Sarah Waters’ new novel, The Paying Guests, came out last week on 28th August, and of course it was amazing. I was very lucky to be sent an early copy, and also that I managed to nab a ticket to the event held last night (2nd Sept) in Oxford. Sarah Waters was in conversation with Viv Groskop at The Divinity School in the Bodleian Library. I saw Donna Tartt there in October (how could I ever forget THAT?) and it is such a lovely venue. It is not only beautiful, but atmospheric and really cool, being the first teaching room ever built at the University of Oxford (in the 1400s!). It looks like this:
And the event itself was just as lovely. I made notes like a nerd, and I’m actually glad I did as it’s helped me to remember all the things Sarah talked about. It was rather a lot really, and I can’t talk about it all here, but I will mention some of the absolute best things. Yes, in bullet points.

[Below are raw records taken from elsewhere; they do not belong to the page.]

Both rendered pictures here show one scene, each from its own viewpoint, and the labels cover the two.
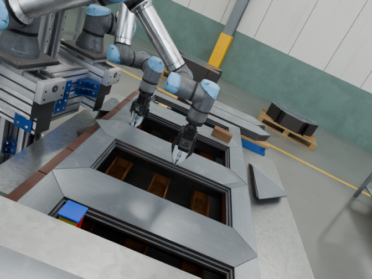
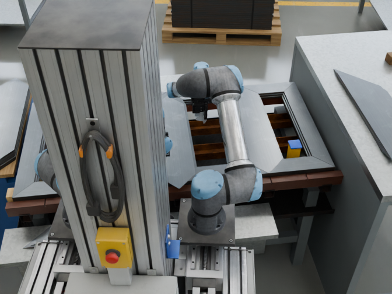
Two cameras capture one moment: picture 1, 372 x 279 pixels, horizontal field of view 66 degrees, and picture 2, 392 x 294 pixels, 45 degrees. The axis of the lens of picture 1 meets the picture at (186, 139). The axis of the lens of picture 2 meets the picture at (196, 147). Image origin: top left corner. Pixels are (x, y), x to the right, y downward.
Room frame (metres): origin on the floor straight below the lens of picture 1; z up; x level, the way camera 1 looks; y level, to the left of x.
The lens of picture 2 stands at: (1.19, 1.96, 2.52)
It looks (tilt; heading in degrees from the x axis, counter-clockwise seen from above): 42 degrees down; 267
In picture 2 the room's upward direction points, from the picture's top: 1 degrees counter-clockwise
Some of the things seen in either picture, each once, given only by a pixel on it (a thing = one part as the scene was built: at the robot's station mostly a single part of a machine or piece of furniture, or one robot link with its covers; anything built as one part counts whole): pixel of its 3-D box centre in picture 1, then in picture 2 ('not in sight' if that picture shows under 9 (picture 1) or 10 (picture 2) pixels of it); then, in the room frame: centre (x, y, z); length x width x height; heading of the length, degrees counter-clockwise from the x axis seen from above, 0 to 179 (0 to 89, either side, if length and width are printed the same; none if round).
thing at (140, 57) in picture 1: (141, 61); not in sight; (1.33, 0.34, 1.15); 0.11 x 0.11 x 0.08; 42
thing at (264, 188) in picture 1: (267, 185); not in sight; (1.48, -0.54, 0.77); 0.45 x 0.20 x 0.04; 3
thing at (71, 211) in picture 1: (72, 213); (294, 145); (0.58, 0.20, 0.88); 0.06 x 0.06 x 0.02; 3
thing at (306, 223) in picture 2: not in sight; (303, 227); (0.49, 0.30, 0.34); 0.06 x 0.06 x 0.68; 3
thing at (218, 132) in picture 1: (222, 134); not in sight; (1.65, -0.19, 0.87); 0.12 x 0.06 x 0.05; 87
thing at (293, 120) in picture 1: (289, 122); not in sight; (5.81, -1.77, 0.20); 1.20 x 0.80 x 0.41; 80
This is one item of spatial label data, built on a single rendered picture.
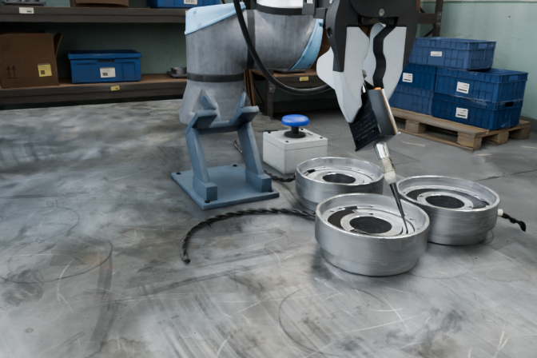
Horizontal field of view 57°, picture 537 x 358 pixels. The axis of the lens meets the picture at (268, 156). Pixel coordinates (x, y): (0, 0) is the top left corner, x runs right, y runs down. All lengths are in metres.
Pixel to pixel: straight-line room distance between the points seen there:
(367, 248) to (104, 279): 0.23
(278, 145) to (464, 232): 0.29
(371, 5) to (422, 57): 4.07
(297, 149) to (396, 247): 0.29
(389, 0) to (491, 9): 4.86
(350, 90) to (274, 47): 0.51
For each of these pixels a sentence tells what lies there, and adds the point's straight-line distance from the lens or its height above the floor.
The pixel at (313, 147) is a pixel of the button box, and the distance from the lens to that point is 0.71.
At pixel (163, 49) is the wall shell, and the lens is 4.54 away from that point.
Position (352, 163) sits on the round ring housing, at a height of 0.84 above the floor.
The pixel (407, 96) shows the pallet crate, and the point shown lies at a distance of 4.68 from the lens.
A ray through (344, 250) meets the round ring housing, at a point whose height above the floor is 0.82.
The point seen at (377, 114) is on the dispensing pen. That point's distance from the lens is 0.47.
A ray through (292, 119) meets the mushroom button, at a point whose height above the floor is 0.87.
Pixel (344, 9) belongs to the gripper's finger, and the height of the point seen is 1.02.
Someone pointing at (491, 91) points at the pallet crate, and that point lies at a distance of 4.15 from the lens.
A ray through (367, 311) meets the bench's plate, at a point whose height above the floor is 0.80.
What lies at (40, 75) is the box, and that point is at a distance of 3.91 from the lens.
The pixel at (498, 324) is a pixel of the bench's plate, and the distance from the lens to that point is 0.43.
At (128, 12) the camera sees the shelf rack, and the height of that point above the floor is 0.97.
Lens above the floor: 1.02
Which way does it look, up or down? 17 degrees down
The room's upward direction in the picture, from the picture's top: 1 degrees clockwise
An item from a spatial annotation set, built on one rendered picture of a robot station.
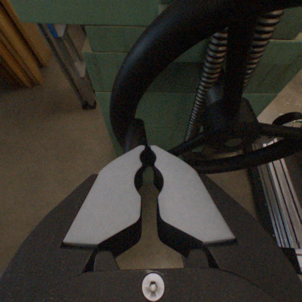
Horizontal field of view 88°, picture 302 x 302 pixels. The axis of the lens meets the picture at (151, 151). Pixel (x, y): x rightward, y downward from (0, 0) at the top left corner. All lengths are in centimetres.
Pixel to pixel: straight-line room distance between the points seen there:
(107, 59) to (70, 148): 94
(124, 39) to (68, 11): 9
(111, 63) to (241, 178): 105
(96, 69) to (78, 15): 9
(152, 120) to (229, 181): 80
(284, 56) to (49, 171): 118
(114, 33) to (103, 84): 11
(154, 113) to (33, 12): 29
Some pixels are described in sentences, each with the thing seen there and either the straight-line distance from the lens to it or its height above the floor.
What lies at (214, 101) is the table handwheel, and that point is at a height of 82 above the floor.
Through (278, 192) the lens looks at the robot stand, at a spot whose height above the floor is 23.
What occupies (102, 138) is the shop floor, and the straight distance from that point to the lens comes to 120.
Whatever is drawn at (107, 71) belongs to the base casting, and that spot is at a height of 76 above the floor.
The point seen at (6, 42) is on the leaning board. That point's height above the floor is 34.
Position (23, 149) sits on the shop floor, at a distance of 139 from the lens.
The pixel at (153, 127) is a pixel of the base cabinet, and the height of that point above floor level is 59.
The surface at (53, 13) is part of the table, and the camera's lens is 34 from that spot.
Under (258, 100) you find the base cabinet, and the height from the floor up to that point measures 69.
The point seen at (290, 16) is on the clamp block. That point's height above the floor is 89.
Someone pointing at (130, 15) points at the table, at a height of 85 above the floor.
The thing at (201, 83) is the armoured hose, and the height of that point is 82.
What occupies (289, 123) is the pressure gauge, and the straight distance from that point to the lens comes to 50.
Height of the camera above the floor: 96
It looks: 61 degrees down
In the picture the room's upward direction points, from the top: 4 degrees clockwise
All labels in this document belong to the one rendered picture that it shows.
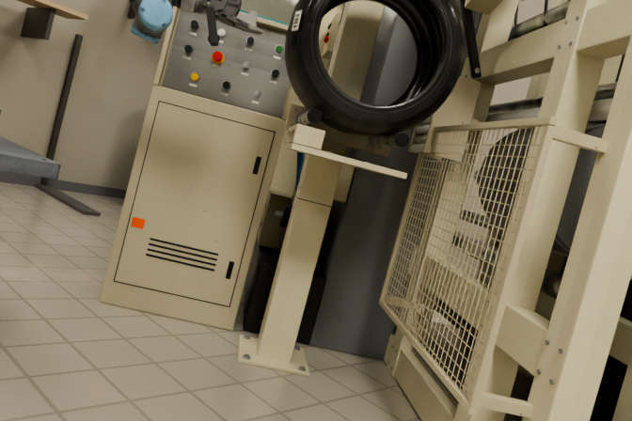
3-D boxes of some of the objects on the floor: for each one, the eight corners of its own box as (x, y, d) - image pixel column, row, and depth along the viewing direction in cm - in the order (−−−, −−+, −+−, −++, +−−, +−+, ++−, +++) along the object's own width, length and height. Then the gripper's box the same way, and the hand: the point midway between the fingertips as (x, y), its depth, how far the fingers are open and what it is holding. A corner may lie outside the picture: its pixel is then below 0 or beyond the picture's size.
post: (254, 346, 223) (419, -285, 213) (287, 352, 224) (452, -273, 215) (255, 358, 210) (431, -313, 200) (290, 366, 211) (466, -299, 202)
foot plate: (239, 336, 229) (240, 331, 228) (302, 350, 232) (304, 345, 232) (237, 362, 202) (239, 355, 202) (309, 377, 205) (310, 371, 205)
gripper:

- Sarah’s “kernel” moment when plotting was the question of what would happen if a wife’s affair was with a woman rather than a man. She had been looking at real life crimes of the early twentieth century that were caused by affairs, and she decided to mix things up. And you can’t have a Sarah Waters book without lesbians! (except for The Little Stranger – though someone there might have been a secret lesbian)

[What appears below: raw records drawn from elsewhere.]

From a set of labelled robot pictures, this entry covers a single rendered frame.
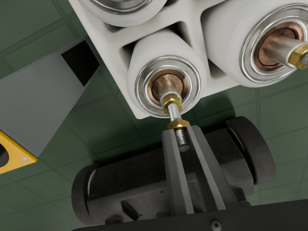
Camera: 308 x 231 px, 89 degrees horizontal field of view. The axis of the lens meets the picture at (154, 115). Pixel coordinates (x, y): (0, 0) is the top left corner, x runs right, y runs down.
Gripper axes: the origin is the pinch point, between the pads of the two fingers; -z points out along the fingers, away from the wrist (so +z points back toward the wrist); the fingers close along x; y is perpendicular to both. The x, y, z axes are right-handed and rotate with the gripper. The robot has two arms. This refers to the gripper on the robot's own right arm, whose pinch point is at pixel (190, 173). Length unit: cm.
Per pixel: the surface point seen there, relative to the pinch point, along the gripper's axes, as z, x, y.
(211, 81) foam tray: -18.3, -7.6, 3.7
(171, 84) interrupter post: -9.9, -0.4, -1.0
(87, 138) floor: -36, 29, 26
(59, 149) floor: -36, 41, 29
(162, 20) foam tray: -18.2, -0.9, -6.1
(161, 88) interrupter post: -10.0, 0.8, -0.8
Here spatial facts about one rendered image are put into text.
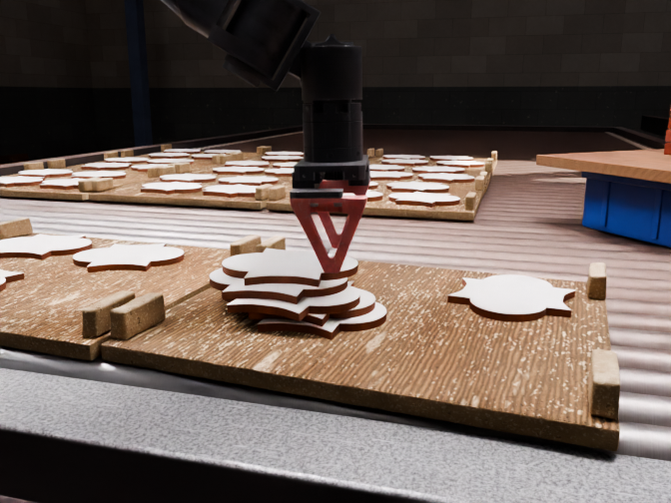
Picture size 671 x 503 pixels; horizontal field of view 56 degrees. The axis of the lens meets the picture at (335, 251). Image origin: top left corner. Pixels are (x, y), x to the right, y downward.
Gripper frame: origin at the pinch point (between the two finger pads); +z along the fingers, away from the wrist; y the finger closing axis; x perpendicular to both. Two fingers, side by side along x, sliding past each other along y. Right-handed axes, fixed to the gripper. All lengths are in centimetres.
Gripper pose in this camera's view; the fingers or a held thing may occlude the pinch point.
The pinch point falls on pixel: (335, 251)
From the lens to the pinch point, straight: 63.4
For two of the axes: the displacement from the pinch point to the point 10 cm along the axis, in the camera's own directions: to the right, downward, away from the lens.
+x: 10.0, 0.0, -0.8
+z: 0.2, 9.7, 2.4
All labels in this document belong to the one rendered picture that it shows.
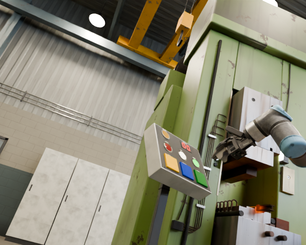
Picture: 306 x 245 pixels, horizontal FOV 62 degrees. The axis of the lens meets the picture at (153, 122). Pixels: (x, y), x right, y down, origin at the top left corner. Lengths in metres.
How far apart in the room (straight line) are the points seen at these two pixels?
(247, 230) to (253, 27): 1.58
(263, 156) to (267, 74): 0.78
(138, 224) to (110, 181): 4.79
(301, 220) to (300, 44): 1.43
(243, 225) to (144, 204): 0.75
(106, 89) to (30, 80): 2.14
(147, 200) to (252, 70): 1.28
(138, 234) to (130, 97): 6.59
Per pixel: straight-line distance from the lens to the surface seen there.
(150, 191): 1.94
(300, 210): 1.98
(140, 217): 1.91
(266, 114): 1.14
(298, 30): 2.69
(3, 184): 7.27
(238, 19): 2.33
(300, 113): 2.26
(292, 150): 1.07
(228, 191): 2.07
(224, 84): 1.94
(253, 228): 1.50
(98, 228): 6.56
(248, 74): 2.12
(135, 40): 7.96
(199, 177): 1.25
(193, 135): 1.65
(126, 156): 7.53
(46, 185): 6.51
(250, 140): 1.16
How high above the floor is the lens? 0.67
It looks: 25 degrees up
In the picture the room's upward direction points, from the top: 16 degrees clockwise
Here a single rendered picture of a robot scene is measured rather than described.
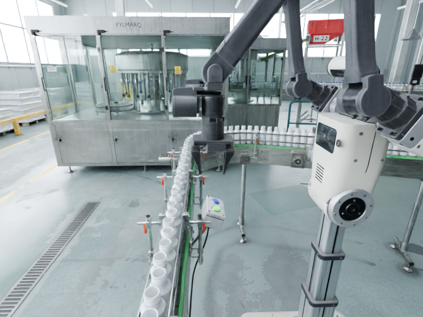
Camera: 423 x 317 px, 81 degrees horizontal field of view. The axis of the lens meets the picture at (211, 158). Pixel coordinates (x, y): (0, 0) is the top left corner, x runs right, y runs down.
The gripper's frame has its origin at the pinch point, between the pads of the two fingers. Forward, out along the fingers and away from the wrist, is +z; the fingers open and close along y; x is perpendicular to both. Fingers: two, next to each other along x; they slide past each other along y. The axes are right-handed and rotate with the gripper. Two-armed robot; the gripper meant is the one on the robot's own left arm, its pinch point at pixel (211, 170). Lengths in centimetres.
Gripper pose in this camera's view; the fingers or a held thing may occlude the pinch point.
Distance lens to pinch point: 66.4
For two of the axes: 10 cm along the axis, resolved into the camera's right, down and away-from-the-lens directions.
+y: 10.0, 0.1, 0.3
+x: -0.3, -3.3, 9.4
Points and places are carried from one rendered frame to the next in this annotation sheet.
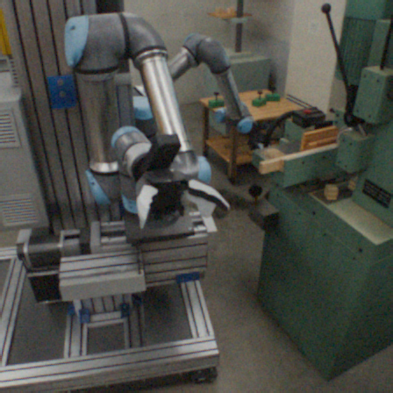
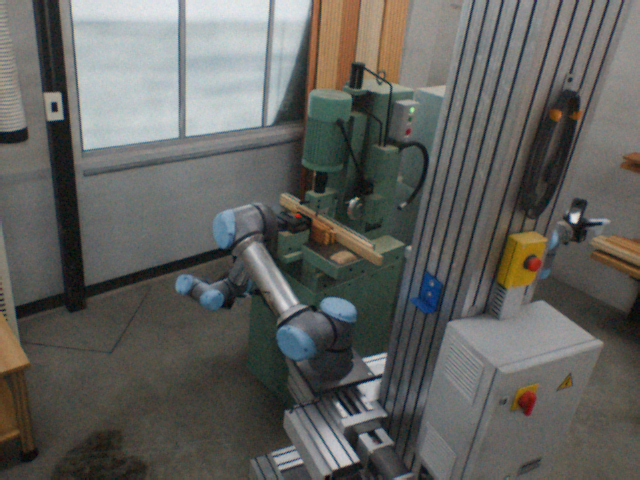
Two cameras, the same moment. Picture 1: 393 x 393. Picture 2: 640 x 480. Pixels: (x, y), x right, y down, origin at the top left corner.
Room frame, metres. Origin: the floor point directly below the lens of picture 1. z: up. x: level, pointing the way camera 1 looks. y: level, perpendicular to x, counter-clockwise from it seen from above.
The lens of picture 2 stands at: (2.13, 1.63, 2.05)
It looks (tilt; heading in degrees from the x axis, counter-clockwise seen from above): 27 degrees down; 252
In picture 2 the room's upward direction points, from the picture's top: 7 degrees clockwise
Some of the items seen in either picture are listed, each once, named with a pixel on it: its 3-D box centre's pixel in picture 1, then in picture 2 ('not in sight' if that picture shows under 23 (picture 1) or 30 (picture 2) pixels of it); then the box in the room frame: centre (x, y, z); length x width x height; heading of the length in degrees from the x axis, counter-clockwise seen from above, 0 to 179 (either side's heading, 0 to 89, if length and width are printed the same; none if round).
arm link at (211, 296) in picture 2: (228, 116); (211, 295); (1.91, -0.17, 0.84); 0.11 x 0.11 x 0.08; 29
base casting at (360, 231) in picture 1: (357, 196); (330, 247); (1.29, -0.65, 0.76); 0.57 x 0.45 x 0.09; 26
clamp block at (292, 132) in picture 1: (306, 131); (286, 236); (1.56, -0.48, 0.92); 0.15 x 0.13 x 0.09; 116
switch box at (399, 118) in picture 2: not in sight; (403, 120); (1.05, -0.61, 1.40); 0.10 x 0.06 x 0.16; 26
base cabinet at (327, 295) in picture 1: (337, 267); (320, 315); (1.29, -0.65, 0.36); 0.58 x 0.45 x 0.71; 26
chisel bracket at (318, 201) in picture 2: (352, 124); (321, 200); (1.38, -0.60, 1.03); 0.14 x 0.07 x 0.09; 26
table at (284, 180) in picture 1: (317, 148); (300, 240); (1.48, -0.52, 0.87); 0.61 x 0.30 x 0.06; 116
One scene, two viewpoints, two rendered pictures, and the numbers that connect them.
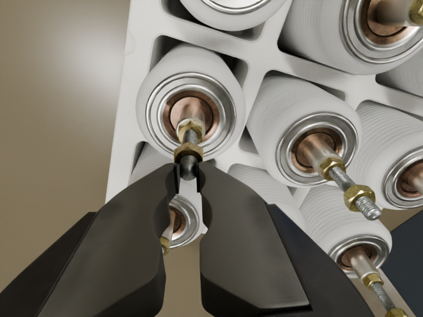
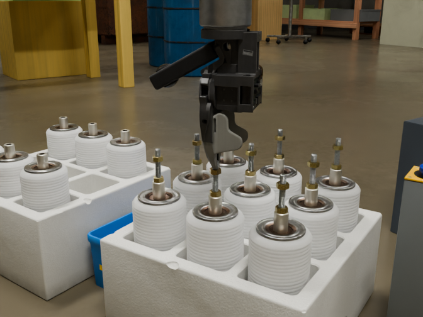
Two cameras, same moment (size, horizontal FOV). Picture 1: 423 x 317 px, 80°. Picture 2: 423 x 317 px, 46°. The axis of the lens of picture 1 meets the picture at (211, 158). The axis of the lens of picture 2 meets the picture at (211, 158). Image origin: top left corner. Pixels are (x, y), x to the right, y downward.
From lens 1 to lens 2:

- It was crucial that Frances and Lillian really love each other for the story to have depth and, I think, to veer away from sensationalism.
- Her fondness for Frances, and the fact that she, in some ways, belongs to the feminism of the suffragette era – but she is also ahead of her time with her defiance and bravery. This is demonstrated very well through her differences with her mother, and also with Lillian in some ways.

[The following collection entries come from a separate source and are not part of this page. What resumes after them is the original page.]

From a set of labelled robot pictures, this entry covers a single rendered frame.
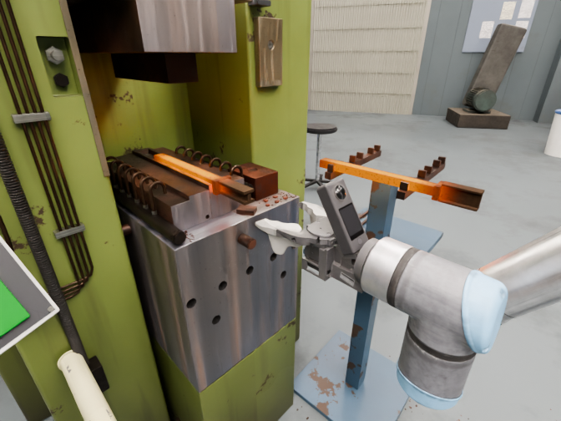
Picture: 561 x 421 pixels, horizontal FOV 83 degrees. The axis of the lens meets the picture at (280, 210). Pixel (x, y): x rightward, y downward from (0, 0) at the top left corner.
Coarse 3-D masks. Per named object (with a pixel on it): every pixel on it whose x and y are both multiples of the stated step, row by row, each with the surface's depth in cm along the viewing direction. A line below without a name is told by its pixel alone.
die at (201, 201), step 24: (120, 168) 89; (144, 168) 86; (168, 168) 84; (216, 168) 85; (144, 192) 74; (168, 192) 73; (192, 192) 71; (168, 216) 69; (192, 216) 71; (216, 216) 76
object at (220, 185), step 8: (160, 160) 89; (168, 160) 86; (176, 160) 86; (176, 168) 83; (184, 168) 80; (192, 168) 80; (200, 176) 76; (208, 176) 75; (216, 176) 75; (224, 176) 73; (216, 184) 71; (224, 184) 70; (232, 184) 69; (240, 184) 69; (216, 192) 72; (224, 192) 71; (232, 192) 70; (240, 192) 66; (248, 192) 66; (240, 200) 67; (248, 200) 67
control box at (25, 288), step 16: (0, 240) 39; (0, 256) 39; (16, 256) 40; (0, 272) 38; (16, 272) 40; (16, 288) 39; (32, 288) 40; (32, 304) 40; (48, 304) 41; (32, 320) 39; (16, 336) 38; (0, 352) 36
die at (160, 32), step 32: (96, 0) 61; (128, 0) 52; (160, 0) 53; (192, 0) 57; (224, 0) 61; (96, 32) 65; (128, 32) 56; (160, 32) 55; (192, 32) 58; (224, 32) 63
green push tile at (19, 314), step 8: (0, 280) 38; (0, 288) 37; (0, 296) 37; (8, 296) 38; (0, 304) 37; (8, 304) 37; (16, 304) 38; (0, 312) 37; (8, 312) 37; (16, 312) 38; (24, 312) 38; (0, 320) 36; (8, 320) 37; (16, 320) 38; (24, 320) 38; (0, 328) 36; (8, 328) 37; (0, 336) 36

- Class is always a very good way of adding complexity to a historical setting. There were a lot of class shifts in the 1920s and it is a big issue in the novel. Frances was of the last generation of daughters that were expected to stay at home and help (Sarah talked about Vera Brittain giving up her degree to come home and help her parents with housework!), and Lillian is also very tied to her home despite being married.
- The choice of setting. Sarah spoke about how her novels have grown out of each other, and that the 20s was a good halfway point between her Victorian novels and those set in the 1940s – this also meant that in some ways The Paying Guests has a past and a future in the Sarah Waters universe, which I really like.
- Really, the novel is about what happens when ordinary lives are interrupted by passion. In my review I spoke about how the characters are ordinary people made extraordinary, so it was great to hear this! It’s something that Sarah Waters works with to great effect in a lot of her work (with passion, but also tragedy and drama).
I could waffle for hours about how brilliant Sarah Waters is. She is one of the most perceptive and intelligent writers I know, and is very down to earth and likeable. I could have listened to her for a lot longer.
A huge thank you to Blackwell’s and Virago, as well as Sarah Waters and Viv Groskop, for such a fantastic evening.